Written by Dai Sijie, Balzac and The Little Chinese is a novel about two teenage boys sent to the countryside by the communist government during the Chinese Cultural Revolution. The two protagonists, Luo and our unnamed narrator, are sent to a mountain near Tibet called, “Phoenix of the Sky”, where they have been assigned to work the coal mines and participate in rice cultivation as part of their re-education. They are assigned to re-education because their parents have been declared enemies of the state as intellectuals. Both Luo and the narrator happen to fall in love with the same young girl who happens to be the daughter of the town’s tailor, making her The Little Seamstress. She is considered to be the areas resident beauty and both boys are quickly smitten.
The two boys, sent for re-education because of their parent’s status as intellectuals, ironically achieve a special status in the community thanks to their upbringing. They are well versed in classic literature and having grown up in the city, they have seen movies. They retell stories from their literary and movie repertoire to the townspeople who quickly fall in love with them. They especially enjoy Luo’s stories as he is considered to be quite the talented orator. They two boys are even given special leave from their work to see films at a nearby town so that they can retell them later to the townspeople in a process called “oral cinema”.
As the story continues, you see that Luo wins the minor romantic rivalry between the boys. I always got the feeling that their friendship was rather one sided, with Luo being the dominant friend and our narrator being a bit of a sidekick. Luo is the talented orator that everyone really likes. He has a larger personality and presence about him. Our narrator is a somewhat forgettable friend. In that way, the novel is similar to another of my favorites, The Great Gatsby. In the end, I felt extremely sorry for the narrators of both stories. They are like bystanders to the more substantial, meaningful, and eventful lives of another.
Just like The Great Gatsby, the narrator of Balzac and The Little Chinese Seamstress, finds himself in the middle of a romantic relationship involving two people he loves. Our narrator cares for The Little Seamstress, both as a friend and romantically. However, Luo wins both her attention and her virginity. When Luo is given a pass to return home so that he can tend to his sick mother, The Little Chinese Seamstress finds out that she is pregnant. Because both she, and Luo are too young to get married and having children out of wedlock is not permitted, The Little Chinese Seamstress is forced to get a secret abortion which our narrator finds himself having to set up. He finds a doctor who trades his services for an illegal foreign book. That book is Ursule Mirouet, written by Balzac. When Luo returns to the town three months later, he and the Little Seamstress continue their relationship. Luo and the narrator have introduced her to the world of literature. And through them, the Little Seamstress learns about the outside world via books that they borrow from their friend “Four Eyes” who is also being re-educated. Eventually, the Little Seamstress quietly leaves the mountain and her rural life to start a new one in the city, spurred to move by the forbidden books that Luo and the narrator introduced her to. At the end of the book, you see a drunk Luo, burning all of the forbidden books. As he realizes that it was those vary books that instigated her departure.
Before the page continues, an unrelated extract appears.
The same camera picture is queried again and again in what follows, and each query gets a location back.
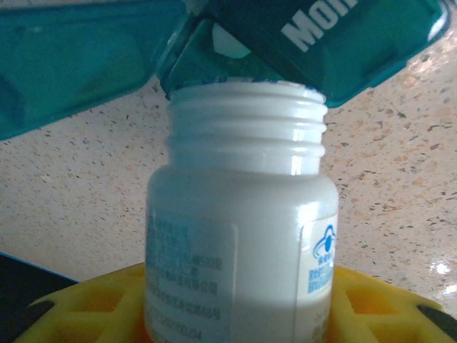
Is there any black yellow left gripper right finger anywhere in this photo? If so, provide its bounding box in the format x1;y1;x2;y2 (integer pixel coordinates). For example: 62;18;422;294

I love this book because the story reads perfectly on multiple levels for all of the characters. It is a metaphor for the ideas of the Cultural Revolution in China. It is a coming of age story. It is a story of love and loss. It is a tale of friendship. It is a story of a young women’s empowerment through literature. It is the story of people’s empowerment through education. It both affirms an understanding of why Mao and the Communist Party wanted to re-educate the youth, while simultaneously affirming the inherent flaws in that vary idea itself.
The part that I love so much is Luo’s reaction to The Little Seamstress leaving. He realizes that it was him teaching her literature that spurred her to leave and see more of the world. However, it was literature that allowed him to garner her favor and time in the first place. In that way, him helping to educate her was a double edge sword. And in the end, he reacted just like Mao. He got drunk to dull his senses, and burned the books that set free the person he wanted most. In a way, it was as if he came to understand Mao’s rationale.